Le conflit persiste, en 2013, Koog P. Hong utilise les termes : « l’incompréhension », « la rivalité » et « l’antipathie » pour décrire la querelle entre les partisans de la diachronie et de la synchronie : « L’idée que la synchronie et la diachronie sont en opposition a surgi à la suite des études de la forme finale, qui ont favorisé le développement d’un récit à un moment donné, la fracture entre les camps historiques et ceux de la forme finale. L'interaction entre ces deux parties s’est heurtée à l’incompréhension, la rivalité, et l’antipathie. En ce moment, le débat devient une vitrine pour la suprématie exclusive, comme si une démonstration réussie par un côté annule l’autre. »

(“The idea that synchrony and diachrony are in opposition arose in the aftermath of final-form studies, which fostered in time a novel development, the divide between historical and final-form camps. The interaction between these two parties has been fraught with misunderstanding, rivalry, and antipathy. At time, the debate becomes a showcase for exclusive supremacy, as if a successful demonstration by one side negated the other”). (HONG, Koog P., “Synchrony and Diachrony in Contemporary Biblical Interpretation”, CBQ 75/3 (2013), p.  526-527).

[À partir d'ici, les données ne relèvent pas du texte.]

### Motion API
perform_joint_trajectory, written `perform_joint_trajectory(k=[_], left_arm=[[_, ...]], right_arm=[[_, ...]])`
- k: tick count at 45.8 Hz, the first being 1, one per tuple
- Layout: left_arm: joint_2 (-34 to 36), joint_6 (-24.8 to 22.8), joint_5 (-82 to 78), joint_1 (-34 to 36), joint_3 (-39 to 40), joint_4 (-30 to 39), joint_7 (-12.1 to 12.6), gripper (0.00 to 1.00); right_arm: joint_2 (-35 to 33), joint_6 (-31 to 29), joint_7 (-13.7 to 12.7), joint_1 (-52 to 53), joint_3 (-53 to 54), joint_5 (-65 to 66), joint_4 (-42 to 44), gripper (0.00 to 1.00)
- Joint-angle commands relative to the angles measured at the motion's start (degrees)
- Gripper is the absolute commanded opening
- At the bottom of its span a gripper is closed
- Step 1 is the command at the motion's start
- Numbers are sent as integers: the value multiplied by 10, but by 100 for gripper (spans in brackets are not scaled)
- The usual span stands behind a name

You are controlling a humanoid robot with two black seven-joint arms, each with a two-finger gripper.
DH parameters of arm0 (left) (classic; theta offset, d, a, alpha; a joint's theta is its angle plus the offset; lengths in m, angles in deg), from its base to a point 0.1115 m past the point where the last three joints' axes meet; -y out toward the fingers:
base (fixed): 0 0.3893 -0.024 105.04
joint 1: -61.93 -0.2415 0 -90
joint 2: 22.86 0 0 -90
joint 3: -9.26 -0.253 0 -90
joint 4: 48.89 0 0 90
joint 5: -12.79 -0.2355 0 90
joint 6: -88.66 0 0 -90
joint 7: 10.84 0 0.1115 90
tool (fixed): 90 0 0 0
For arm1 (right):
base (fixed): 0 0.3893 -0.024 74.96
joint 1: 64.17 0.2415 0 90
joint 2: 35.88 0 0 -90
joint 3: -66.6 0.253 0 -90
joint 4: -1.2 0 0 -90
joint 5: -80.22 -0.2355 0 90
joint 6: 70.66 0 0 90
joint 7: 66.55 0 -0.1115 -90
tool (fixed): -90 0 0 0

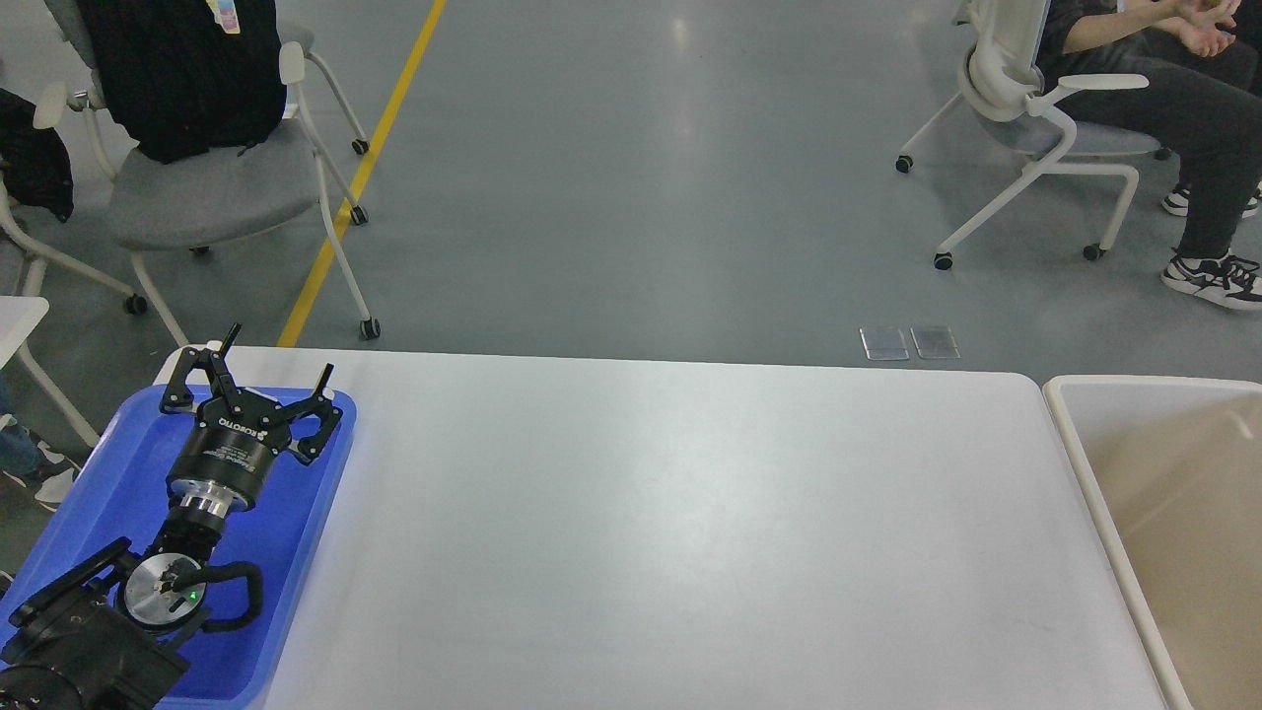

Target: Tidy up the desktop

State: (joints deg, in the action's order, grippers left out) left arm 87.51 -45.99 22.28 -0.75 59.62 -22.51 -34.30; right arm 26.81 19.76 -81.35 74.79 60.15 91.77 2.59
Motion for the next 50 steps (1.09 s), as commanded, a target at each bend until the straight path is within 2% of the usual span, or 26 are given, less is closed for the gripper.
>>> perform_joint_trajectory(k=[1,5,9,17,28,40,43,46,50], left_arm=[[0,0,0,0,0,0,0,99],[0,0,0,-1,0,0,0,99],[0,0,0,0,0,0,0,99],[0,0,0,-1,0,0,0,99],[0,0,0,-1,0,0,0,99],[0,0,0,-1,0,0,0,99],[0,0,0,-1,0,0,0,99],[0,0,0,-1,0,0,0,99],[0,0,0,-1,0,0,0,99]], right_arm=[[-23,14,28,68,27,-2,-1,99],[-24,14,64,82,68,-2,-3,99],[-24,10,86,90,123,-2,-10,100],[-30,3,87,89,224,-2,-46,100],[-82,-4,87,87,360,-2,-173,100],[-79,-5,100,75,586,-2,-271,100],[-81,-5,112,70,617,1,-302,100],[-82,-5,136,61,638,4,-330,100],[-81,-6,199,60,657,4,-343,100]])
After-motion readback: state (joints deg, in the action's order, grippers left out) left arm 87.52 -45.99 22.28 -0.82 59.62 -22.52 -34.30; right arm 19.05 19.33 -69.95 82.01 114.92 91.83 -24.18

Il semble que l’approche diachronique, en particulier,  l’étude historico-critique qui était dominante au long du XXe siècle, serait maintenant en position de défense face à la montée des partisans de l’approche synchronique dans l’étude biblique. Au cours de la dernière décennie, il y avait des publications qui argumentaient en faveur de l’étude historico-critique, par exemple : DENEKEN, Michel, “Un Plaidoyer théologique pour la méthode historico-critique”, RevSR 80/3 (2006) 387-402 ; SKA, J.-L., “Les vertus de la méthode historico-critique”, NRT 131 (2009) 705-727 ; FITZMYER, J. A, The Interpretation of Scripture: In Defense of the Historical-critical Method, New York – Mahwah, (NJ), Paulist Press, 2008.

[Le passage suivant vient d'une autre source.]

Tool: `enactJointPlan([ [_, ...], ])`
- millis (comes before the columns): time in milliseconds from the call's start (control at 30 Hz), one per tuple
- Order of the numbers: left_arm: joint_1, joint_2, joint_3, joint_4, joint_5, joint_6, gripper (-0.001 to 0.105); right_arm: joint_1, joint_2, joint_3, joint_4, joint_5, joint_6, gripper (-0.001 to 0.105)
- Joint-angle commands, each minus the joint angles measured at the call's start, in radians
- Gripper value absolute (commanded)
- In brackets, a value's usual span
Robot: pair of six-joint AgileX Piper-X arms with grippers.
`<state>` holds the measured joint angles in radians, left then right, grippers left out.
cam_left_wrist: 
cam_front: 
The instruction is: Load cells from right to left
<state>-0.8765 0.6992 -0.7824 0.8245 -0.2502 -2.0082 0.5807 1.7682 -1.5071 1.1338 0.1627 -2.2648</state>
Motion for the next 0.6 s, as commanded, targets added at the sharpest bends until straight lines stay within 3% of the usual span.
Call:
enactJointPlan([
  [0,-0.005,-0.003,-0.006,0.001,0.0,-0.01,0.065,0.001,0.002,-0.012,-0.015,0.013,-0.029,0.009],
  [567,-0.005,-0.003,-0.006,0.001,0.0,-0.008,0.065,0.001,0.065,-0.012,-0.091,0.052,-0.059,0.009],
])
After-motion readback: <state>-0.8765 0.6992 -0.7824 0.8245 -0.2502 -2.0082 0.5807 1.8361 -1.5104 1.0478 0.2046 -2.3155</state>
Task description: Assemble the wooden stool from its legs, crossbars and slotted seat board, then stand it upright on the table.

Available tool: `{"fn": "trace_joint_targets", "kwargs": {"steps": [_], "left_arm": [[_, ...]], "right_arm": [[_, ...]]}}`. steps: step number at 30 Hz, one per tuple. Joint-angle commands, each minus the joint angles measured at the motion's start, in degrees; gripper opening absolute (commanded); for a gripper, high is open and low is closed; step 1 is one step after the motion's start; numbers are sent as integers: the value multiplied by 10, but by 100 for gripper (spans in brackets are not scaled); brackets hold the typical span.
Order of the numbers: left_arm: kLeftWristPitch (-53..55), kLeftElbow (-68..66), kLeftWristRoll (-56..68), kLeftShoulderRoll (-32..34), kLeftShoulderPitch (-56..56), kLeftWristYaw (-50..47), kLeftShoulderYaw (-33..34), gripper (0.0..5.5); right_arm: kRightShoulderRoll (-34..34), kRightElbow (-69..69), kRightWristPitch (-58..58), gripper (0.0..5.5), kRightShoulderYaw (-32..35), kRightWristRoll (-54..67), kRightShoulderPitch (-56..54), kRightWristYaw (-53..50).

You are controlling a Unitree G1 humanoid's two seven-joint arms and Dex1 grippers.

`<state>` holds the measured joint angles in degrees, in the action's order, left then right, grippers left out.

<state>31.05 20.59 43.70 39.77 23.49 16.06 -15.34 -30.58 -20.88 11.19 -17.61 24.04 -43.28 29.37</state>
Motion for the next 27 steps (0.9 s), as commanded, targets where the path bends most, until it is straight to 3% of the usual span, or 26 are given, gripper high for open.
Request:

Deneken écrit en 2006 : « C’est au moment où la méthode historico-critique commence à faire l’objet d’une réelle désaffection au bénéfice d’approches apparemment plus performantes, telles que la narratologie ou l’analyse rhétorique, que le Magistère romain prend position, en 1993, en faveur de cette méthode qui se justifie en raison du caractère historique de la Révélation. » (Deneken, “Un plaidoyer”, p. 387). L’auteur parle même d’une tentative « d’hégémonie sur les autres disciplines » : « Si l’exégèse peut constituer pour la théologie une autorité critique salutaire, elle doit se libérer de la tentation d’hégémonie sur les autres disciplines. » (Deneken, “Un Plaidoyer”, p. 387).

Quant à Ska, en 2009, l’auteur dénomme quatre “griefs principaux” (l’expression de l’auteur) que l’on reproche à l’étude historico-critique. (Cf. Ska, “Les vertus”, p. 705) :   

(1) La méthode historico-critique atomise les textes en découvrant une multitude de sources et de rédactions sans se poser de questions sur le sens du texte tel qu’il est à son stade final et dans sa forme canonique.

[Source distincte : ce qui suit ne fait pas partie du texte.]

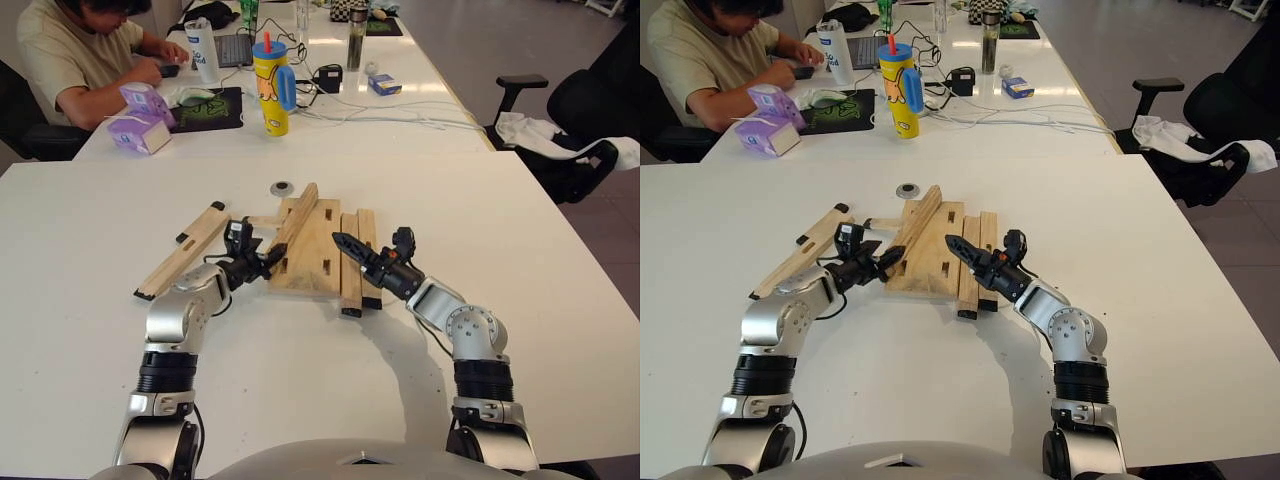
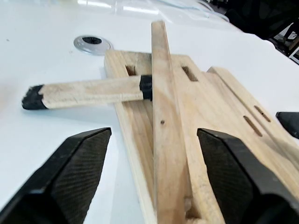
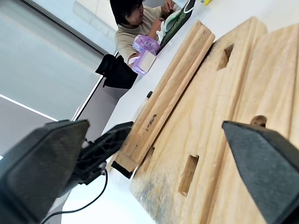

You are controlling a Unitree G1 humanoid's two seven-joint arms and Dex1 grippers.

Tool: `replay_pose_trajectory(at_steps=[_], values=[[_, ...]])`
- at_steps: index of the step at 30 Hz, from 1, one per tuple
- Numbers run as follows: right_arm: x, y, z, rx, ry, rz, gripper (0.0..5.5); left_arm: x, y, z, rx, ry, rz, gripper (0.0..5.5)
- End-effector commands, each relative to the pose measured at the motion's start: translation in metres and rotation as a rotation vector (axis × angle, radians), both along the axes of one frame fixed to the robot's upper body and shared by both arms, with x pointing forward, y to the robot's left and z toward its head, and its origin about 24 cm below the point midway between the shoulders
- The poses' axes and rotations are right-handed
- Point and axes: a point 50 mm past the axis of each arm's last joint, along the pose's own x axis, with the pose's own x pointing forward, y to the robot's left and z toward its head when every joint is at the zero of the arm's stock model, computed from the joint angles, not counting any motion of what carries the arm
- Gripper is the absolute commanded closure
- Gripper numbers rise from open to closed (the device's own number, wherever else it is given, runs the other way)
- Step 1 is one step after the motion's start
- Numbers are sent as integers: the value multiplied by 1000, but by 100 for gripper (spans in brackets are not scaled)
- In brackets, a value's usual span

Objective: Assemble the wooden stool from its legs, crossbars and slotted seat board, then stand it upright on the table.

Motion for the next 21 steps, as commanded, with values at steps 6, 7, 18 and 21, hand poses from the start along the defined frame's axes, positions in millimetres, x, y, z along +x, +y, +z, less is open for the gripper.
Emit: replay_pose_trajectory(at_steps=[6,7,18,21], values=[[5,5,5,-2,-19,11,19,9,-15,-16,73,89,-61,208],[6,4,5,-4,-20,10,19,9,-14,-16,60,89,-56,208],[5,2,4,-16,-20,7,19,8,-14,-20,117,76,-54,369],[7,2,5,-24,-34,6,19,10,-12,-14,161,-6,-52,411]])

(2) La méthode historico-critique s’occupe de la genèse du texte et non de son état actuel. C’est une méthode archéologique, « excavative exegesis » (mot de R. Alter).

(3) Les exégètes qui pratiquent la méthode historico-critique multiplient à l’envi les hypothèses et ils n’arrivent jamais à se mettre d’accord.

(4) La méthode historico-critique est très compliquée, elle suppose trop de connaissance et elle requiert une technicité qui est réservée à l’usage d’une minorité de spécialistes.

Ensuite Ska parle du but de son article : « Mon propos n’est pas de vouloir justifier l’existence d’une méthode qui a acquis droit de cité. Il est plutôt de répondre à un certain nombre d’objections et d’accusations qui, à mon sens, ne sont pas entièrement fondées. En un mot, il s’agit de lui [la méthode historico-critique] rendre justice. » (Ska, “Les vertus”, p. 705-706).

D’un point de vue méthodologique, est-ce qu’il y a conflit entre les deux approches diachronique et synchronique ? Nous allons répondre à cette question dans la partie de nos propositions, pour l’instant nous émettons l’hypothèse que la synchronie contient aussi une dimension historique ou que l’exégèse historico-critique fait aussi une analyse synchronique du texte.

   3. La synchronie est-elle aussi historique ?

Le document de la COMMISSION BIBLIQUE PONTIFICALE (CBP), L’interprétation de la Bible dans l’Église, (1993), (4e éd.), Paris, Le Cerf, 2010, parle d’une étape de l’étude synchronique dans l’exégèse historico-critique : « Alors que les étapes précédentes [critique textuelle, critique littéraire, critique des traditions] ont cherché à expliquer le texte par sa genèse, dans une perspective diachronique, cette dernière étape [critique de la rédaction] se termine par une étude synchronique : on y explique le texte en lui-même, grâce aux relations mutuelles des divers éléments et en le considérant sous son aspect de message communiqué par l’auteur à ses contemporains. » (CBP, L’interprétation, p. 32). L’expression “une étude synchronique” dans cette citation veut dire une étude du texte en l’état final dans une perspective historique, c’est-à-dire que le sens du texte final est construit sur des éléments historiques. Tandis que l’approche synchronique vise à chercher le sens du texte dans le texte lui-même. Autrement dit, la tâche de l’étude diachronique n’est pas la même que celle d’une étude synchronique du texte. Certes, ces deux approches (diachronique et synchronique) s’éclairent mutuellement mais il s’agit de deux points de vue méthodologiques différents. (Cf. la citation plus haut de Saussure, Cours, p. 119).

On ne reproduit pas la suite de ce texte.